Who wouldn't knowingly consent to have their driving assessed by their insurance company?
Plenty of people with plenty of different motivations...
Humanity is diverse and that includes what others regard as perverse.
Let's tackle the poor bastards first: if you struggle to stay afloat, lowering your insurance premium by *any* means becomes a priority. So if you can demonstrate "safe driving" by going half the (upper) speed limit, they will, regardless if they have the opposite effect by inciting others into reckless passing to compensate.
You can see it with the elderly: they know both that their sensory equipment is deteriorating and their reaction time increasing. But quite a lot really depend on driving to participate in life or stay out of assisted living they can neither afford nor tolerate. So they go extra, extra careful to stay out of trouble... regardless of their impact on traffic flow.

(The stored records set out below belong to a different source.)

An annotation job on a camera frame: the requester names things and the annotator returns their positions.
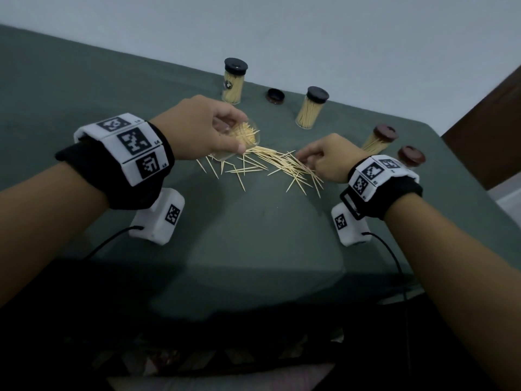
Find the person's left hand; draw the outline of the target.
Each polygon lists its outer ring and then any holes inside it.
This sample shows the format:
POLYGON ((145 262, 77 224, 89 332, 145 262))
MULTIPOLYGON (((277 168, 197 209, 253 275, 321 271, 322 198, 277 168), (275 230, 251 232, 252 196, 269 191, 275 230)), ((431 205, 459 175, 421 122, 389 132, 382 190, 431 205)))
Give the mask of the person's left hand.
POLYGON ((221 131, 247 120, 235 106, 196 95, 150 119, 166 137, 176 160, 193 160, 219 151, 221 131))

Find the person's right hand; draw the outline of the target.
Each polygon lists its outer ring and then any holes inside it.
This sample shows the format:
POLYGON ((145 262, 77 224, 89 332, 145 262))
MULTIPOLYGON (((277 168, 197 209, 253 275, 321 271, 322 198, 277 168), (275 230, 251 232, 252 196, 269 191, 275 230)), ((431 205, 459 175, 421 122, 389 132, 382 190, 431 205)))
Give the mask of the person's right hand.
POLYGON ((326 172, 316 172, 317 176, 337 184, 347 184, 351 170, 369 154, 346 138, 332 133, 312 143, 324 143, 326 172))

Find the clear plastic toothpick jar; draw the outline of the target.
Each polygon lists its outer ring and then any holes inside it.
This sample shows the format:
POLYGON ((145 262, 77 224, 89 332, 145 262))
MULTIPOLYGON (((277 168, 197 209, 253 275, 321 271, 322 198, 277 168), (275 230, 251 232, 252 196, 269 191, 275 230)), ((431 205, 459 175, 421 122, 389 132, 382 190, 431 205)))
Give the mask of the clear plastic toothpick jar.
MULTIPOLYGON (((260 130, 257 128, 256 123, 251 120, 239 122, 234 126, 221 131, 221 133, 227 137, 236 138, 237 141, 241 142, 245 146, 246 150, 252 149, 260 142, 260 130)), ((219 151, 212 153, 211 157, 218 162, 223 162, 235 155, 236 153, 219 151)))

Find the person's right forearm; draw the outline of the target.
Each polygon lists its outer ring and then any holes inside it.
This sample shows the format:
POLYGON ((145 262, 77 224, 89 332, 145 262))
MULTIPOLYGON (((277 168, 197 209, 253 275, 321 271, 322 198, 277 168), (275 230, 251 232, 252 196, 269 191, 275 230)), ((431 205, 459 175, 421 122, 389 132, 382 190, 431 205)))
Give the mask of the person's right forearm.
POLYGON ((501 389, 521 391, 521 271, 416 194, 383 220, 468 352, 501 389))

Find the person's left forearm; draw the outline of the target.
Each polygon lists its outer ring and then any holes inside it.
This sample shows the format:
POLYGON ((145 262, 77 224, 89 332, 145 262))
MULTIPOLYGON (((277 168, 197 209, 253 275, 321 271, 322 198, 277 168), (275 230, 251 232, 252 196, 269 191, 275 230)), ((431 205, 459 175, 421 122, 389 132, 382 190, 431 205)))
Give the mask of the person's left forearm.
POLYGON ((0 308, 109 208, 106 195, 58 163, 0 192, 0 308))

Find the bundle of toothpicks in jar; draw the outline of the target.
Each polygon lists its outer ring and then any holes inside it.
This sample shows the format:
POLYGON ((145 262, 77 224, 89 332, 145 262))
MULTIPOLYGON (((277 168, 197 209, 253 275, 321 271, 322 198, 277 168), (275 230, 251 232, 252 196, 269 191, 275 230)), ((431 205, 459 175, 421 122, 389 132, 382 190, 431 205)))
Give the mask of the bundle of toothpicks in jar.
POLYGON ((249 150, 257 146, 260 142, 260 130, 254 122, 241 122, 230 128, 226 134, 235 137, 246 145, 249 150))

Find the pile of loose toothpicks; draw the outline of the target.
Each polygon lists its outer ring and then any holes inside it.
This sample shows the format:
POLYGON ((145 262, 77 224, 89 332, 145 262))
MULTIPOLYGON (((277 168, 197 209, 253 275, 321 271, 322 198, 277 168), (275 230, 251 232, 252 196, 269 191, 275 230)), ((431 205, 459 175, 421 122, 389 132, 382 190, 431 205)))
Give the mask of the pile of loose toothpicks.
POLYGON ((324 181, 315 170, 300 162, 295 151, 280 152, 263 146, 246 150, 242 155, 232 155, 229 159, 218 160, 213 155, 197 159, 196 162, 206 174, 213 174, 217 179, 224 175, 234 176, 243 192, 246 192, 244 179, 255 173, 265 176, 285 175, 290 179, 286 192, 298 187, 307 195, 306 187, 313 189, 319 198, 322 197, 324 181))

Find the plain black-lid toothpick jar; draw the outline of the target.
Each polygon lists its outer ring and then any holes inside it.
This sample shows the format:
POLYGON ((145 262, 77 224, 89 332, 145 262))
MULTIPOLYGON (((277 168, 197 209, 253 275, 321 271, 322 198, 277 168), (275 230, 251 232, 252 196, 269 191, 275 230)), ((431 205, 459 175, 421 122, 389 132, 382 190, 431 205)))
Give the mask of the plain black-lid toothpick jar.
POLYGON ((329 93, 326 90, 318 86, 308 87, 302 107, 296 117, 296 124, 303 129, 312 129, 328 100, 329 93))

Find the labelled black-lid toothpick jar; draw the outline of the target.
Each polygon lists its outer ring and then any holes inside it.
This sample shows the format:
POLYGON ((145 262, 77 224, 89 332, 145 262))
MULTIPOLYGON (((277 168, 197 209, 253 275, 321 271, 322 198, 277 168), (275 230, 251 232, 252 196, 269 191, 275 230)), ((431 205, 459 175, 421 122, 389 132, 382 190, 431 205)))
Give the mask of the labelled black-lid toothpick jar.
POLYGON ((238 58, 226 58, 223 90, 221 92, 222 101, 229 104, 239 104, 241 101, 244 77, 248 70, 248 64, 238 58))

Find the brown-lid toothpick jar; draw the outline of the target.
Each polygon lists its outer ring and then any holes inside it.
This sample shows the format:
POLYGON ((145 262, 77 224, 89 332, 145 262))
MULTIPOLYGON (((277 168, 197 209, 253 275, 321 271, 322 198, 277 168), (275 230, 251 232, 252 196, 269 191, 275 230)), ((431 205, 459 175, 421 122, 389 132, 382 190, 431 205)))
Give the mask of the brown-lid toothpick jar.
POLYGON ((370 155, 378 155, 398 138, 399 134, 392 126, 379 124, 374 127, 361 149, 370 155))

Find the black white marker wristband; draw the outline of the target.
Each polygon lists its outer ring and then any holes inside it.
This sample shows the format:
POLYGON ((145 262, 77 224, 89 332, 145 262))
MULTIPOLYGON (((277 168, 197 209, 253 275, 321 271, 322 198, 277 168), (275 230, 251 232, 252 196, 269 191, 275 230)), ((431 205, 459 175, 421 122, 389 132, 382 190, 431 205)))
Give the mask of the black white marker wristband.
POLYGON ((150 208, 175 163, 161 131, 131 113, 78 128, 55 159, 103 192, 113 210, 150 208))
POLYGON ((419 175, 393 157, 372 155, 348 172, 340 198, 355 220, 383 220, 390 206, 407 194, 423 196, 419 175))

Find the brown jar lid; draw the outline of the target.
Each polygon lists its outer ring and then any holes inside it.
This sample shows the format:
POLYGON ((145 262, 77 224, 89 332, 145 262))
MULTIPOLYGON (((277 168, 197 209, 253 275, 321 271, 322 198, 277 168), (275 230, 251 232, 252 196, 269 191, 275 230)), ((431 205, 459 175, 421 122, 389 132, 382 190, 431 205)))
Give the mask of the brown jar lid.
POLYGON ((405 145, 397 152, 398 160, 409 169, 415 169, 425 164, 426 156, 417 148, 405 145))

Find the brown wooden door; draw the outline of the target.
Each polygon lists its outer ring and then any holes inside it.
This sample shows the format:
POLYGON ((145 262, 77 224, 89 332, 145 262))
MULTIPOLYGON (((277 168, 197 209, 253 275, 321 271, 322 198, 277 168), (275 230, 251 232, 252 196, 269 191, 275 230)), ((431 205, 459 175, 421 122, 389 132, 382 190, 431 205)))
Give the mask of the brown wooden door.
POLYGON ((441 137, 485 190, 521 172, 521 65, 441 137))

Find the patterned fabric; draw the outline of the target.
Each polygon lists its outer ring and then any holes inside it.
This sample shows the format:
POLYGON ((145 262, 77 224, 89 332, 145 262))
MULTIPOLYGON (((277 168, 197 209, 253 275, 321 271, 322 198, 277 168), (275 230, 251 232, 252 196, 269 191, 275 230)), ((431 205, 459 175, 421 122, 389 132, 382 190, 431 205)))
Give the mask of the patterned fabric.
POLYGON ((134 349, 105 350, 92 360, 95 374, 116 377, 208 377, 267 372, 337 360, 342 328, 308 332, 227 348, 153 348, 138 339, 134 349))

And then there are those, who try to impose their "virtuosity" on others. You know the type, who will stay on the left lane at 130km/h because that's the recommended maximum speed on the Autobahn and far more green than going full throttle... whilst they didn't take the even more ecological train, either, which runs 300km/h alongside, ...but unfortunately won't stop were you need to go.
They are in permanent "driver's ed" mode and probably expect to be given not just a lower risk rating but essentially an insurance knighthood.
As my utterly corrupt almost-ex-wife used to say: "90% of all virtue are functioning social control" which she used to great effect to cover her misdeeds. Yet without closing the feedback loop in one manner or another, insurance cannot work, as California wildfires demonstrate rather fiery these days.
And I guess the logical extension of that is your insurance getting cancelled automatically as your car heads into an unavoidable collision.
A neutral party in the middle seems a necessary solution, but won't come free (money) and is very difficult to maintain free from coercion via AIs or plain old software.